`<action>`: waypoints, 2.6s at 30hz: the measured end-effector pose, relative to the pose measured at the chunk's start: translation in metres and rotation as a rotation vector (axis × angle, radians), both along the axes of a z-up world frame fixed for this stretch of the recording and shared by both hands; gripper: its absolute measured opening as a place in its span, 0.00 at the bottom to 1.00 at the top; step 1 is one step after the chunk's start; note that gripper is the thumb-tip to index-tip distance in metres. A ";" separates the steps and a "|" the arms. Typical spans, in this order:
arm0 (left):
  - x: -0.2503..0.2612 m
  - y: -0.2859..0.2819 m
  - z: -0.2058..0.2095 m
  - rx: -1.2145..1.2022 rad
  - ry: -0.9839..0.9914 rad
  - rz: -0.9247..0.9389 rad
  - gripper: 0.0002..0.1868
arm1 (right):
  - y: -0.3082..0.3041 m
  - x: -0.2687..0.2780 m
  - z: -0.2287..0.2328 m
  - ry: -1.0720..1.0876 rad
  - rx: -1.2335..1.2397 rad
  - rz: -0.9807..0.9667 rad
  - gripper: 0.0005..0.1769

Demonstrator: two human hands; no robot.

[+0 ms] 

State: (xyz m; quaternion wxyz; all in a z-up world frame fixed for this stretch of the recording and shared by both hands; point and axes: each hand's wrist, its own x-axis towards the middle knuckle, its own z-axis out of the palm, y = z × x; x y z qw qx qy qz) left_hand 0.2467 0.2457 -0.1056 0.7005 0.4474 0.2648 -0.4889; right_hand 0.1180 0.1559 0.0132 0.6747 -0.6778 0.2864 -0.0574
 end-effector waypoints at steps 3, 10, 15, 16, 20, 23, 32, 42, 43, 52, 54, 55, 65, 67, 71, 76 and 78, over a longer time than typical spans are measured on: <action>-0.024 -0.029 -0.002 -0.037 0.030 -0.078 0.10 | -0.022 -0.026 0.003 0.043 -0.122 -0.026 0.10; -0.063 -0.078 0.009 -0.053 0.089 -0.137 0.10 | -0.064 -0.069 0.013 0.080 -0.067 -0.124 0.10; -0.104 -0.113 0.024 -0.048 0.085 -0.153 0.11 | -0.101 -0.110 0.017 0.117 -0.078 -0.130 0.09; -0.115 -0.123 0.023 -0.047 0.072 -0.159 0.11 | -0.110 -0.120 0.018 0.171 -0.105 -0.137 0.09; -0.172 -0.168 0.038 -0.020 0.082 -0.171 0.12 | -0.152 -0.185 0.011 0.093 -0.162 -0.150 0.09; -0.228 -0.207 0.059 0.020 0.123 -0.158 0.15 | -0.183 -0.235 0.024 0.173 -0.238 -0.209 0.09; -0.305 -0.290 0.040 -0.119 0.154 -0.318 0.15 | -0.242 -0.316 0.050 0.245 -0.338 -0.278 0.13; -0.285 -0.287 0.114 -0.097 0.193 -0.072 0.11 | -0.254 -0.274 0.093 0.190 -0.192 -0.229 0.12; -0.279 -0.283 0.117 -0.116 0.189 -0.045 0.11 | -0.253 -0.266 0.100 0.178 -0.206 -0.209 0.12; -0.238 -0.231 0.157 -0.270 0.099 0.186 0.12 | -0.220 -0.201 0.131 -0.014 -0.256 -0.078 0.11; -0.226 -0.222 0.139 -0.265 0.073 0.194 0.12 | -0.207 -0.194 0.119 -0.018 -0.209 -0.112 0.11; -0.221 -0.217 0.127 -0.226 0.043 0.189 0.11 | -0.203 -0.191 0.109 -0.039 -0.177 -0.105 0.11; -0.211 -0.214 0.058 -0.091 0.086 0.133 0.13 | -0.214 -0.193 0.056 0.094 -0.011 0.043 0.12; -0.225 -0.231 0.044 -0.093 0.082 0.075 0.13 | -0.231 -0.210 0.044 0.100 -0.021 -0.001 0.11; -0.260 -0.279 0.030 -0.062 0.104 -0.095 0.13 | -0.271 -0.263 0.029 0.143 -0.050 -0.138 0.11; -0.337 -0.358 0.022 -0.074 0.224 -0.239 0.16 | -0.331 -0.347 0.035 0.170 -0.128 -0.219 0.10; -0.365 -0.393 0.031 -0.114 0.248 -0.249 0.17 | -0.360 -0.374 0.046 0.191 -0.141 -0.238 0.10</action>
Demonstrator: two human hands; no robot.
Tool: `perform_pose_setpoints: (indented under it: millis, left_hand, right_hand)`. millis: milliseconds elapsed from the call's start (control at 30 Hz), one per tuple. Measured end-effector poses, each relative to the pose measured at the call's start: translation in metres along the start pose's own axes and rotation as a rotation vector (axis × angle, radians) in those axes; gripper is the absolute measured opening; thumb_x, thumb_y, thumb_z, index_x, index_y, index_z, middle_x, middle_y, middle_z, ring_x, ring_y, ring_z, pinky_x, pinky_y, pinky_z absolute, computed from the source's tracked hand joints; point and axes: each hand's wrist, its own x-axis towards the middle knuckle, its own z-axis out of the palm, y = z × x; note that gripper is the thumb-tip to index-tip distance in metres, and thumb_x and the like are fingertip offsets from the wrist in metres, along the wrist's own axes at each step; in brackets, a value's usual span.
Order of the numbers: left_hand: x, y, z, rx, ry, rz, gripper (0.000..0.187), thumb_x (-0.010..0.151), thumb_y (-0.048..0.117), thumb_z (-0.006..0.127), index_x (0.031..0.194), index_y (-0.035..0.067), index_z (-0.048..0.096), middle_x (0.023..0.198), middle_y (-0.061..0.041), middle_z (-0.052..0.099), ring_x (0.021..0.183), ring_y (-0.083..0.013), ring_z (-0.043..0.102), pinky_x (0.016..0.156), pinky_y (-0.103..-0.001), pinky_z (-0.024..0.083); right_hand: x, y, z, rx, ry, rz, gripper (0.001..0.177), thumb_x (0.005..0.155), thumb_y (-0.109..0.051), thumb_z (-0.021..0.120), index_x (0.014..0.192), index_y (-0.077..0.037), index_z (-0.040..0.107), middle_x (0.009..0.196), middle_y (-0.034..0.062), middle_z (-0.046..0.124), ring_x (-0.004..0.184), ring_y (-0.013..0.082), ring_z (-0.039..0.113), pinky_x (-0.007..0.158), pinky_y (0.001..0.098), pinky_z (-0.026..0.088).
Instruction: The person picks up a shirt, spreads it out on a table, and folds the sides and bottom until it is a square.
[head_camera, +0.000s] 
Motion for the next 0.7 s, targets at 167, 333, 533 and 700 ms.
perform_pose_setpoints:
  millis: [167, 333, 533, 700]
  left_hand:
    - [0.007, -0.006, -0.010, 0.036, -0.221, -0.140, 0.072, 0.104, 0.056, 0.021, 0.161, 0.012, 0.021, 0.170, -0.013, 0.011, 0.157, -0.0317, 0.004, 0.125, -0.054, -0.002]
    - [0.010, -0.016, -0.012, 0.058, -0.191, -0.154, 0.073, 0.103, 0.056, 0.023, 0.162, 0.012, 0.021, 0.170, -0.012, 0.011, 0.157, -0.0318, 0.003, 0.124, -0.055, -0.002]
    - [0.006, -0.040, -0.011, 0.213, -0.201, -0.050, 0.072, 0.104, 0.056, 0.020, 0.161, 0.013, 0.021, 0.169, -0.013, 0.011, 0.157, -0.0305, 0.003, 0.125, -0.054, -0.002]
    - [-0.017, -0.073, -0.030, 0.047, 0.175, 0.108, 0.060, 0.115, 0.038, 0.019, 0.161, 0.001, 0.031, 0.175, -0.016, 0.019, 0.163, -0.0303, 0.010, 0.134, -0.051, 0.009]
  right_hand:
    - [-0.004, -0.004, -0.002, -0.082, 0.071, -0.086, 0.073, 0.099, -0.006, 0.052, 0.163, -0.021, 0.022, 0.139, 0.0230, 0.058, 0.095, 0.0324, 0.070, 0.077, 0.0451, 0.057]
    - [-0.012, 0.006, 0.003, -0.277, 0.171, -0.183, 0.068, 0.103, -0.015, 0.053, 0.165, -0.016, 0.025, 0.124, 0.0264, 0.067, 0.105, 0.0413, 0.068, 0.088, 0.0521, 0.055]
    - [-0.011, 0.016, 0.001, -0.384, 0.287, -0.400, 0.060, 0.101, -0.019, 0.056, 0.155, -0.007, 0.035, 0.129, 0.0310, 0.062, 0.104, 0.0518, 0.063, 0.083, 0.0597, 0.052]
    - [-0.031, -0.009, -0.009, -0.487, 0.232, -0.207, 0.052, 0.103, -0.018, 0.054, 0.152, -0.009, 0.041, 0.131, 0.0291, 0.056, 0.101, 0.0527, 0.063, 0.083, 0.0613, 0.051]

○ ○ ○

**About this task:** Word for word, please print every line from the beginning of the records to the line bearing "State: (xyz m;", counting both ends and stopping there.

**Answer to this problem:**
`<action>`: waypoints, 2.6s at 30hz: the measured end-effector pose, relative to the pose measured at the chunk's start: translation in metres and rotation as a rotation vector (axis × angle, radians), both along the axes of a z-up world frame fixed for this stretch of the recording and shared by both hands; gripper: its absolute measured opening as a place in its span, 0.00 at the bottom to 1.00 at the top; step 1 is one step after the chunk's start; note that gripper is the thumb-tip to index-tip distance in metres. A ";" separates the steps and a "|" the arms. Typical spans, in this order:
arm0 (left):
  - x: -0.2503..0.2612 m
  - y: -0.2859..0.2819 m
  - z: -0.2058..0.2095 m
  - rx: -1.2145..1.2022 rad
  - ry: -0.9839..0.9914 rad
  - rz: -0.9247..0.9389 rad
  - gripper: 0.0002..0.1868
arm1 (right):
  - y: -0.3082..0.3041 m
  - x: -0.2687..0.2780 m
  - z: -0.2287..0.2328 m
  - ry: -1.0720..1.0876 rad
  - rx: -1.2335..1.2397 rad
  - rz: -0.9807..0.9667 rad
  - gripper: 0.0005..0.1769

Demonstrator: two human hands; no robot.

[+0 ms] 

State: (xyz m; quaternion wxyz; all in a z-up world frame fixed for this stretch of the recording and shared by both hands; point and axes: each hand's wrist, its own x-axis towards the middle knuckle, its own z-axis out of the palm, y = z × x; x y z qw qx qy qz) left_hand 0.2467 0.2457 -0.1056 0.7005 0.4474 0.2648 -0.4889; right_hand 0.1180 0.1559 0.0132 0.6747 -0.6778 0.2864 -0.0574

This response is done.